● **PROBLEM**
Restate every line below word for word, but drop each picture.

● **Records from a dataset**
**********

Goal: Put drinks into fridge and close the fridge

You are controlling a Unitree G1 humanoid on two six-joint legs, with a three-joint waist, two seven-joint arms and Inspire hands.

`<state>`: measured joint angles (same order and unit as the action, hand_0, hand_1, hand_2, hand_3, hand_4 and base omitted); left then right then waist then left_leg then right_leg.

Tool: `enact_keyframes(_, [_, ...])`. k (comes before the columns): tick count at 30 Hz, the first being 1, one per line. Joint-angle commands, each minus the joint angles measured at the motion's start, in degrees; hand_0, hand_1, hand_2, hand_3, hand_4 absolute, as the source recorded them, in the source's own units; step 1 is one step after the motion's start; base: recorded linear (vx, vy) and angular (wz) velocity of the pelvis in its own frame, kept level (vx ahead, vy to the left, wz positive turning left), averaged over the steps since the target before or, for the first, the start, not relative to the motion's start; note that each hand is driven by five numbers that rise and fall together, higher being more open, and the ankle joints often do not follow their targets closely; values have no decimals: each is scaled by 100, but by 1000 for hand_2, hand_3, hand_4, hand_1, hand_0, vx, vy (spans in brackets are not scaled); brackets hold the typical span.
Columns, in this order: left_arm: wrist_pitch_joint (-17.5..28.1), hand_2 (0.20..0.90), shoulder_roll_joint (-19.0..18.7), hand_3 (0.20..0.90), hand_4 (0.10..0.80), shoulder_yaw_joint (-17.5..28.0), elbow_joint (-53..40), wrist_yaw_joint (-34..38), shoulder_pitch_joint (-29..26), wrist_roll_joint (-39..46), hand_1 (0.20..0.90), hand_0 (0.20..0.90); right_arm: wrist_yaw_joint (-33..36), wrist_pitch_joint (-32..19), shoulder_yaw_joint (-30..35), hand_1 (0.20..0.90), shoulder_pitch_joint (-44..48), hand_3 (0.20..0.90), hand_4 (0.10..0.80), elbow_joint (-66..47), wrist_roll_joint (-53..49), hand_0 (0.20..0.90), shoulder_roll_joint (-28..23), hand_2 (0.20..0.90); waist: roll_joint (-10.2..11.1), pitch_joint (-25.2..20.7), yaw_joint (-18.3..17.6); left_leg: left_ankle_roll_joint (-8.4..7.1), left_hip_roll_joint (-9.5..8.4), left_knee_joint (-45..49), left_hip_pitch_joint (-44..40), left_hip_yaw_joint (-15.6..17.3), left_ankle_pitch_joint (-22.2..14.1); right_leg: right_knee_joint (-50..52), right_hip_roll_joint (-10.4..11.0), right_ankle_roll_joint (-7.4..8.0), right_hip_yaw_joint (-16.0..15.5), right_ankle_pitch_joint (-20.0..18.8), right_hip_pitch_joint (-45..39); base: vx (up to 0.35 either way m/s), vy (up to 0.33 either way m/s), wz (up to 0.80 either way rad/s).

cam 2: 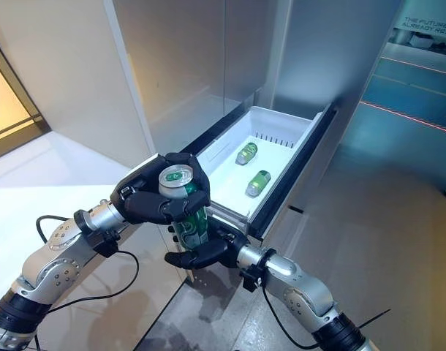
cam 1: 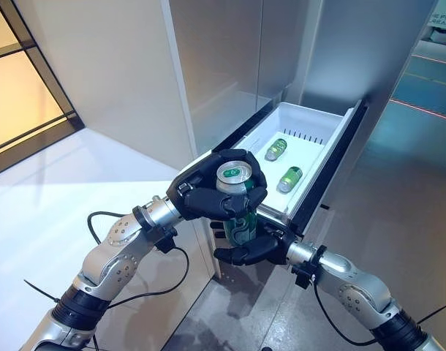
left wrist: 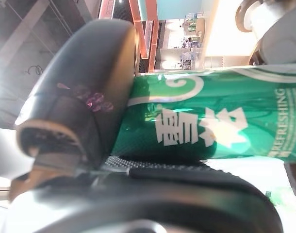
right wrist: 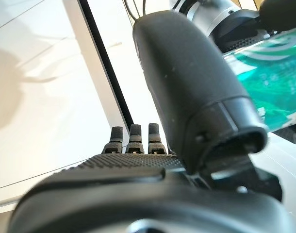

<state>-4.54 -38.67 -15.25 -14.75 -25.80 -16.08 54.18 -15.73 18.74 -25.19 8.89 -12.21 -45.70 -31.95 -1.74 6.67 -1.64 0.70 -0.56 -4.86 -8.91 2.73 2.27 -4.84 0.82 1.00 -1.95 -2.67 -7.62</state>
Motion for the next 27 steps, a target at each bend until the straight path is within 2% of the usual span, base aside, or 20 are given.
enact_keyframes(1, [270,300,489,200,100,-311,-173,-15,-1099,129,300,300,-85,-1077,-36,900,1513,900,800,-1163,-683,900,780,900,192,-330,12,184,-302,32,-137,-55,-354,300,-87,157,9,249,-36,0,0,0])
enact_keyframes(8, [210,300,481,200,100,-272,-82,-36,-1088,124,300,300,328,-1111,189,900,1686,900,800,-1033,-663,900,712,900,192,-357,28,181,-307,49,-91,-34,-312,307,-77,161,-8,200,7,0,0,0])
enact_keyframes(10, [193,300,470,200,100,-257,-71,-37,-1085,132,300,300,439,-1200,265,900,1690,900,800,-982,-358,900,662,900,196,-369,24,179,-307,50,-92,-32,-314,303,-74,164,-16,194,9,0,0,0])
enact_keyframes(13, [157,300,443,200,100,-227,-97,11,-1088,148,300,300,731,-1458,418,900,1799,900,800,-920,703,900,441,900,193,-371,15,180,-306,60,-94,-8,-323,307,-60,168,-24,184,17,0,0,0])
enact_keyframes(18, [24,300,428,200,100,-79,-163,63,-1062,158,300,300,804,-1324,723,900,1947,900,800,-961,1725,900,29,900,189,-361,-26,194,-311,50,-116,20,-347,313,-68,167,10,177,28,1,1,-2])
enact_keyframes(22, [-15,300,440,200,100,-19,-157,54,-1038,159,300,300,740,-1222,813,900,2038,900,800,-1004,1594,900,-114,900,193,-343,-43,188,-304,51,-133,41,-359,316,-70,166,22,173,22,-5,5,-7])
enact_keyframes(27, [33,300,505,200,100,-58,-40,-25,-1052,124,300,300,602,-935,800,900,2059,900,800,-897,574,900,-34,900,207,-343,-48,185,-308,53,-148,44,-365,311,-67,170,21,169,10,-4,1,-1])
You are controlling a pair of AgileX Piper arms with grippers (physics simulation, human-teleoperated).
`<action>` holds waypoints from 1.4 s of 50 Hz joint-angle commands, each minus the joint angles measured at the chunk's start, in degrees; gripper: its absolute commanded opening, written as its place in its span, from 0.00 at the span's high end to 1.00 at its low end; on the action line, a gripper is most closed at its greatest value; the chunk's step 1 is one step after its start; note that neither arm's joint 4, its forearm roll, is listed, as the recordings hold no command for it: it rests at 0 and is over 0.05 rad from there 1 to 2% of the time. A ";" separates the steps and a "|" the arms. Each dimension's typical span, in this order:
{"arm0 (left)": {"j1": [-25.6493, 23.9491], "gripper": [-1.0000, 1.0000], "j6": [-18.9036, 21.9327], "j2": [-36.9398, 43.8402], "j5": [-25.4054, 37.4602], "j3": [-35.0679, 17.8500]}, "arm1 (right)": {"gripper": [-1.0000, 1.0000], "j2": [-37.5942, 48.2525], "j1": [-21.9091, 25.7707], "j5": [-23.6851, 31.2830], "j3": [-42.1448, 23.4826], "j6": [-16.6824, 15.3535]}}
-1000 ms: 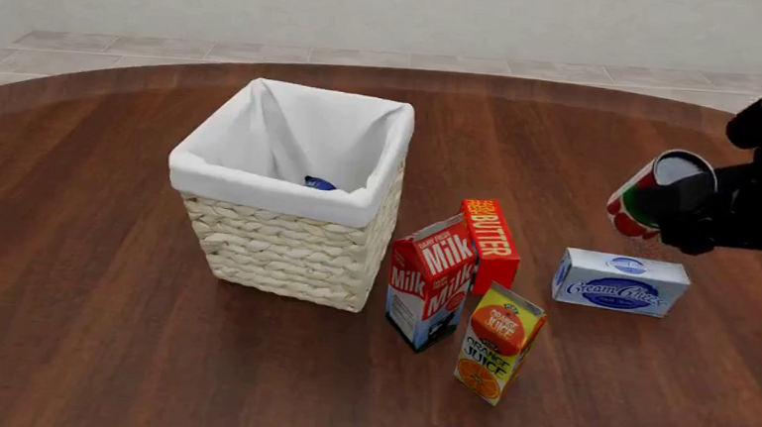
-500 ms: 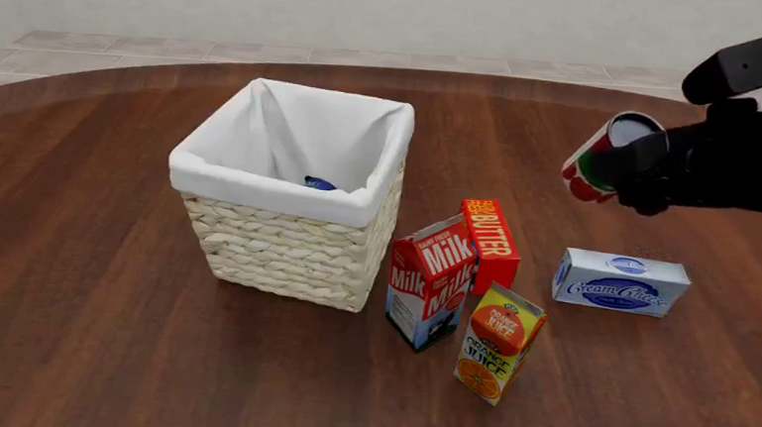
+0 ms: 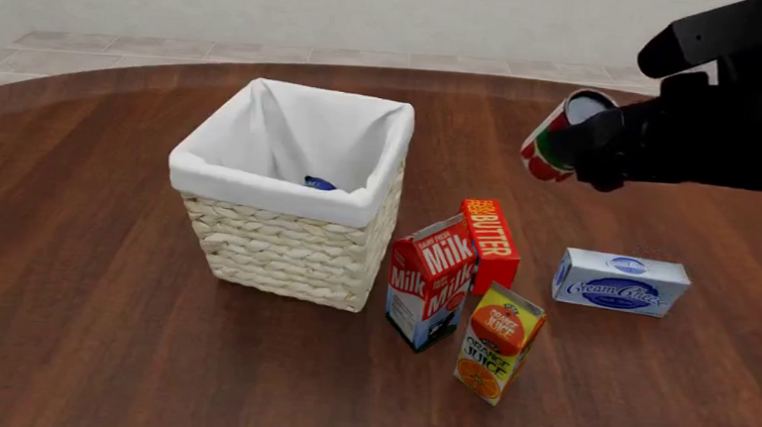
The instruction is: Pick up the alphabet soup and the tomato sauce, and put them in the basket.
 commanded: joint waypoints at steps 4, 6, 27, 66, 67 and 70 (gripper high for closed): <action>0.00 0.00 0.00 0.00 0.00 0.00 | 1.00 2.22 3.07 -1.76 -2.41 2.14; 0.00 0.00 0.00 0.00 0.00 0.00 | 1.00 2.72 3.88 -2.20 -2.74 2.40; 0.00 0.00 0.00 0.00 0.00 0.00 | 1.00 7.12 7.68 -4.92 -6.45 3.79; 0.00 0.00 0.00 0.00 0.00 0.00 | 1.00 17.01 17.22 -7.65 -15.19 4.88; 0.00 0.00 0.00 0.00 0.00 0.00 | 1.00 17.13 17.50 -7.70 -15.30 4.85; 0.00 0.00 0.00 0.00 0.00 0.00 | 1.00 18.15 18.12 -7.89 -16.10 4.93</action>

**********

● **SOLUTION FOR THIS TASK**
Goal: Put drinks into fridge and close the fridge

You are controlling a Unitree G1 humanoid on two six-joint legs, with a three-joint waist, two seven-joint arms and Inspire hands.

`<state>`: measured joint angles (same order and unit as the action, hand_0, hand_1, hand_2, hand_3, hand_4 and base omitted); left then right then waist then left_leg then right_leg.

Tool: `enact_keyframes(_, [_, ...])`. k (comes before the columns): tick count at 30 Hz, the first being 1, one per line. Joint-angle commands, each minus the joint angles measured at the motion's start, in degrees; hand_0, hand_1, hand_2, hand_3, hand_4 absolute, as the source recorded them, in the source's own units; step 1 is one step after the motion's start; base: recorded linear (vx, vy) and angular (wz) velocity of the pelvis in its own frame, kept level (vx ahead, vy to the left, wz positive turning left), averaged over the steps since the target before or, for the first, the start, not relative to the motion's start; note that each hand is driven by five numbers that rise and fall together, higher being more open, and the ankle joints often do not follow their targets closely; values have no decimals: each is scaled by 100, but by 1000 for hand_2, hand_3, hand_4, hand_1, hand_0, vx, vy (spans in brackets are not scaled); brackets hold the typical span.
Columns, in this order: left_arm: wrist_pitch_joint (-17.5..28.1), hand_2 (0.20..0.90), shoulder_roll_joint (-19.0..18.7), hand_3 (0.20..0.90), hand_4 (0.10..0.80), shoulder_yaw_joint (-17.5..28.0), elbow_joint (-53..40), wrist_yaw_joint (-34..38), shoulder_pitch_joint (-29..26), wrist_roll_joint (-39..46), hand_1 (0.20..0.90), hand_0 (0.20..0.90); right_arm: wrist_yaw_joint (-33..36), wrist_pitch_joint (-32..19), shoulder_yaw_joint (-30..35), hand_1 (0.20..0.90), shoulder_pitch_joint (-44..48), hand_3 (0.20..0.90), hand_4 (0.10..0.80), elbow_joint (-66..47), wrist_roll_joint (-53..49), hand_0 (0.20..0.90), shoulder_roll_joint (-28..23), hand_2 (0.20..0.90); waist: roll_joint (-10.2..11.1), pitch_joint (-25.2..20.7), yaw_joint (-18.3..17.6); left_leg: left_ankle_roll_joint (-8.4..7.1), left_hip_roll_joint (-9.5..8.4), left_knee_joint (-45..49), left_hip_pitch_joint (-44..40), left_hip_yaw_joint (-15.6..17.3), left_ankle_pitch_joint (-22.2..14.1); right_leg: right_knee_joint (-50..52), right_hip_roll_joint (-10.4..11.0), right_ankle_roll_joint (-7.4..8.0), right_hip_yaw_joint (-16.0..15.5), right_ankle_pitch_joint (-20.0..18.8), right_hip_pitch_joint (-45..39); base: vx (up to 0.35 either way m/s), vy (up to 0.33 either way m/s), wz (up to 0.80 either way rad/s).

cam 2: 
cam 1: 
left wrist: 
right wrist: 

<state>-4.54 -38.67 -15.25 -14.75 -25.80 -16.08 54.18 -15.73 18.74 -25.19 8.89 -12.21 -45.70 -31.95 -1.74 6.67 -1.64 0.70 -0.56 -4.86 -8.91 2.73 2.27 -4.84 0.82 1.00 -1.95 -2.67 -7.62</state>
Motion for the next 27 steps, a target at each bend until the straight path is within 2% of the usual span, base aside, or 20 are given.
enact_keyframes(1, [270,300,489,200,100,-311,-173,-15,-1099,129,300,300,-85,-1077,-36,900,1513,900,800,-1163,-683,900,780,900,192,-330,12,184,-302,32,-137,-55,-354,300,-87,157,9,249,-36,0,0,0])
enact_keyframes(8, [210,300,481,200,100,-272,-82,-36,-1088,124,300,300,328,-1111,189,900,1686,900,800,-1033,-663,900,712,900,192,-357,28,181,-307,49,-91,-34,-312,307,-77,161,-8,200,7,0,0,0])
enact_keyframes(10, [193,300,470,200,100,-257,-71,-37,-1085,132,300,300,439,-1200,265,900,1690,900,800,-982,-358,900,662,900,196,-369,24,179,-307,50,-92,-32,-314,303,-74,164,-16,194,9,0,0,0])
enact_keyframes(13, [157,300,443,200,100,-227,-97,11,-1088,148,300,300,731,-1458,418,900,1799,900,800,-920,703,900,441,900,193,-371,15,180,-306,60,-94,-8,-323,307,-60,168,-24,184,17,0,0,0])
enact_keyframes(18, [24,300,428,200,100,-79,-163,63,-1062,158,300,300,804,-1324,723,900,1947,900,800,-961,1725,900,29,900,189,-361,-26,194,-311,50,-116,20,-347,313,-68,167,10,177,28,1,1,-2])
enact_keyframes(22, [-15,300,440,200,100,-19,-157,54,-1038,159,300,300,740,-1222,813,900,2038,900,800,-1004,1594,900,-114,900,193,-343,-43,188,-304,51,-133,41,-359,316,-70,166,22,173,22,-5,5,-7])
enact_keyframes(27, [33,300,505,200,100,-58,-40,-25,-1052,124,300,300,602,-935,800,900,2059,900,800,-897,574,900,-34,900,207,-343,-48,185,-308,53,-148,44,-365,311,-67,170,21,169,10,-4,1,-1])
You are controlling a pair of AgileX Piper arms with grippers (physics simulation, human-teleoperated).
`<action>` holds waypoints from 1.4 s of 50 Hz joint-angle commands, each minus the joint angles measured at the chunk's start, in degrees; gripper: its absolute commanded opening, written as its place in its span, from 0.00 at the span's high end to 1.00 at its low end; on the action line, a gripper is most closed at its greatest value; the chunk's step 1 is one step after its start; note that neither arm's joint 4, its forearm roll, is listed, as the recordings hold no command for it: it rests at 0 and is over 0.05 rad from there 1 to 2% of the time. A ";" separates the steps and a "|" the arms. Each dimension's typical span, in this order:
{"arm0 (left)": {"j1": [-25.6493, 23.9491], "gripper": [-1.0000, 1.0000], "j6": [-18.9036, 21.9327], "j2": [-36.9398, 43.8402], "j5": [-25.4054, 37.4602], "j3": [-35.0679, 17.8500]}, "arm1 (right)": {"gripper": [-1.0000, 1.0000], "j2": [-37.5942, 48.2525], "j1": [-21.9091, 25.7707], "j5": [-23.6851, 31.2830], "j3": [-42.1448, 23.4826], "j6": [-16.6824, 15.3535]}}
-1000 ms: 
-500 ms: 
+0 ms: 
The instruction is: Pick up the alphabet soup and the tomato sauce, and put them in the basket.
 commanded: joint waypoints at steps 4, 6, 27, 66, 67 and 70 (gripper high for closed): <action>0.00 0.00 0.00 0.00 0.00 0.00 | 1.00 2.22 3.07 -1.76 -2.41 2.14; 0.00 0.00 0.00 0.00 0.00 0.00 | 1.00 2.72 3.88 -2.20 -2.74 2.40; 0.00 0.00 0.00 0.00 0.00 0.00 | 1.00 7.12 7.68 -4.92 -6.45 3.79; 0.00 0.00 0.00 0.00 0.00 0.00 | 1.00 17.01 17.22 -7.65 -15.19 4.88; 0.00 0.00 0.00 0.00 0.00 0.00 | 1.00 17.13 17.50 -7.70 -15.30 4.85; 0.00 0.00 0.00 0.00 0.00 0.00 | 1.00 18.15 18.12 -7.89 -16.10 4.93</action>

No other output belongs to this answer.